"""
================================
Work with DoubleML
================================
Double machine learning [1]_ offer a debiased way for estimating low-dimensional parameter of interest in the presence of
high-dimensional nuisance. Many machine learning methods can be used to estimate the nuisance parameters, such as random
forests, lasso or post-lasso, neural nets, boosted regression trees, and so on. The Python package ``DoubleML`` [2]_ provide an
implementation of the double machine learning. It's built on top of scikit-learn and is an excellent package. The
object-oriented implementation of ``DoubleML`` is very flexible, in particular functionalities to estimate double machine
learning models and to perform statistical inference via the methods fit, bootstrap, confint, p_adjust and tune.
"""

###############################################################################
#
# In fact, ``abess`` [3]_ also works well with the package ``DoubleML``. Here is an example of using ``abess`` to solve such
# a problem, and we will compare it to the lasso regression.


import numpy as np
from sklearn.base import clone
from sklearn.linear_model import LassoCV     
from abess.linear import LinearRegression   
from doubleml import DoubleMLPLR
import matplotlib.pyplot as plt
import warnings             # ignore warnings
warnings.filterwarnings('ignore')
import time           

###############################################################################
# Partially linear regression (PLR) model
# ^^^^^^^^^^^^^^^^^^^^^^^^^^^^^^^^^^^^^^^
# PLR models take the form
#
# .. math::
#      Y=D \theta_{0}+g_{0}(X)+U, & \quad\mathbb{E}(U \mid X, D)=0,\\
#      D=m_{0}(X)+V, & \quad\mathbb{E}(V \mid X)=0,
#
# where :math:`Y` is the outcome variable, :math:`D` is the policy/treatment variable. :math:`\theta_0` is the main
# regression coefficient that we would like to infer, which has the interpretation of the treatment effect parameter.
# The high-dimensional vector :math:`X=(X_1,\dots, X_p)` consists of other confounding covariates, and :math:`U` and
# :math:`V` are stochastic errors. Usually, :math:`p` is not vanishingly small relative to the sample size, it's
# difficult to estimate the nuisance parameters :math:`\eta_0 = (m_0, g_0)`. ``abess`` aims to solve general best subset
# selection problem. In PLR models, ``abess`` is applicable when nuisance parameters are sparse. Here, we are going to
# use ``abess`` to estimate the nuisance parameters, then combine with ``DoubleML`` to estimate the treatment effect
# parameter.


###############################################################################
# Data
# """"
# We simulate the data from a PLR model, which both :math:`m_0` and :math:`g_0` are low-dimensional linear combinations
# of :math:`X`, and we save the data as ``DoubleMLData`` class.
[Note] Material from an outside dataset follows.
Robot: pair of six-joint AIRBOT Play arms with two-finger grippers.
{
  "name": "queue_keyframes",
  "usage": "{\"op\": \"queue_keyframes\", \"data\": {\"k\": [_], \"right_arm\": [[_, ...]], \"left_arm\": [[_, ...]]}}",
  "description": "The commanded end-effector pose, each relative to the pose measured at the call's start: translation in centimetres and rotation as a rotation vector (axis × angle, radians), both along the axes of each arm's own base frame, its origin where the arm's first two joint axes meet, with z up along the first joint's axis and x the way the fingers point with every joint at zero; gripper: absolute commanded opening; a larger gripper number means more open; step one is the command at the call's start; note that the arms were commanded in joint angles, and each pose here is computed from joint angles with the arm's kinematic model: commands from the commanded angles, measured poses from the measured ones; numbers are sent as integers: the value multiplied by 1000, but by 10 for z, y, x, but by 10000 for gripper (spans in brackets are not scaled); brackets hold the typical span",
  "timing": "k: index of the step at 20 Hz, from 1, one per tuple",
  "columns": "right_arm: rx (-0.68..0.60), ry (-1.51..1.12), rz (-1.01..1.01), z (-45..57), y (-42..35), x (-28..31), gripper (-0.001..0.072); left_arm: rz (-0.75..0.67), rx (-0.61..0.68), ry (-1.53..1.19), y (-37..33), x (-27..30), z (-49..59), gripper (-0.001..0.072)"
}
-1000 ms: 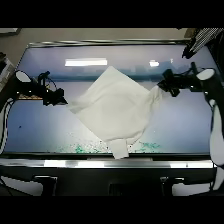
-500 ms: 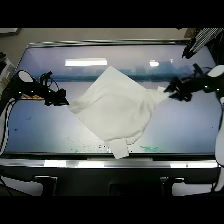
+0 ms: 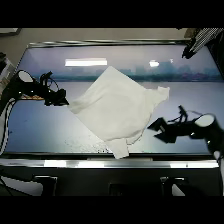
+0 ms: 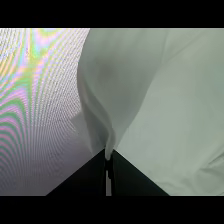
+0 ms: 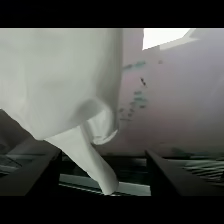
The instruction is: Fold the clothes and pants, and hang the long-sleeved shirts on hangers.
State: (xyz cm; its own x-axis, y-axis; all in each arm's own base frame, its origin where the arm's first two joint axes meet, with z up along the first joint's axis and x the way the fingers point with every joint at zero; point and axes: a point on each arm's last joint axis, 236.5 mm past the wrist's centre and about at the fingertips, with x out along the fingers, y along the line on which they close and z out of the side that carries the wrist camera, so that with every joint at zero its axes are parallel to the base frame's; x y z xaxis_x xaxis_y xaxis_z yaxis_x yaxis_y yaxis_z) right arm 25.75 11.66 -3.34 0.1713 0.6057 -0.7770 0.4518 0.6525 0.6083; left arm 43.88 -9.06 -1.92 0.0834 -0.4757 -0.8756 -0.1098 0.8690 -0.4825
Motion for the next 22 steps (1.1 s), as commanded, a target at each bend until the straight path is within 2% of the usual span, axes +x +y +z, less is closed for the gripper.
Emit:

from doubleml import DoubleMLData
np.random.seed(1234)
n_obs = 200
n_vars = 600
theta = 3
X = np.random.normal(size=(n_obs, n_vars))
d = np.dot(X[:, :3], np.array([5]*3)) + np.random.standard_normal(size=(n_obs,))
y = theta * d + np.dot(X[:, :3], np.array([5]*3)) + np.random.standard_normal(size=(n_obs,))
dml_data_sim = DoubleMLData.from_arrays(X, y, d)


###############################################################################
# Model fitting with ``abess``
# """"""""""""""""""""""""""""
# Based on the simulated data, now we are going to illustrate how to integrate the ``abess`` with ``DoubleML``. To
# estimate the PLR model with the double machine learning algorithm, first we need to choose a learner to estimate the
# nuisance parameters :math:`\eta_0 = (m_0, g_0)`. Considering the sparsity of the data, we can use the adaptive best
# subset selection model. Then fitting the model to learn the average treatment effct parameter :math:`\theta_0`.


abess = LinearRegression(cv = 5)      # abess learner
ml_g_abess = clone(abess)
ml_m_abess = clone(abess)

obj_dml_plr_abess = DoubleMLPLR(dml_data_sim, ml_g_abess, ml_m_abess)   # model fitting
obj_dml_plr_abess.fit();
print("thetahat:", obj_dml_plr_abess.coef)
print("sd:", obj_dml_plr_abess.se)

# %%
# The estimated value is close to the true parameter, and the standard error is very small. ``abess`` integrates with
# ``DoubleML`` easily, and works well for estimating the nuisance parameter.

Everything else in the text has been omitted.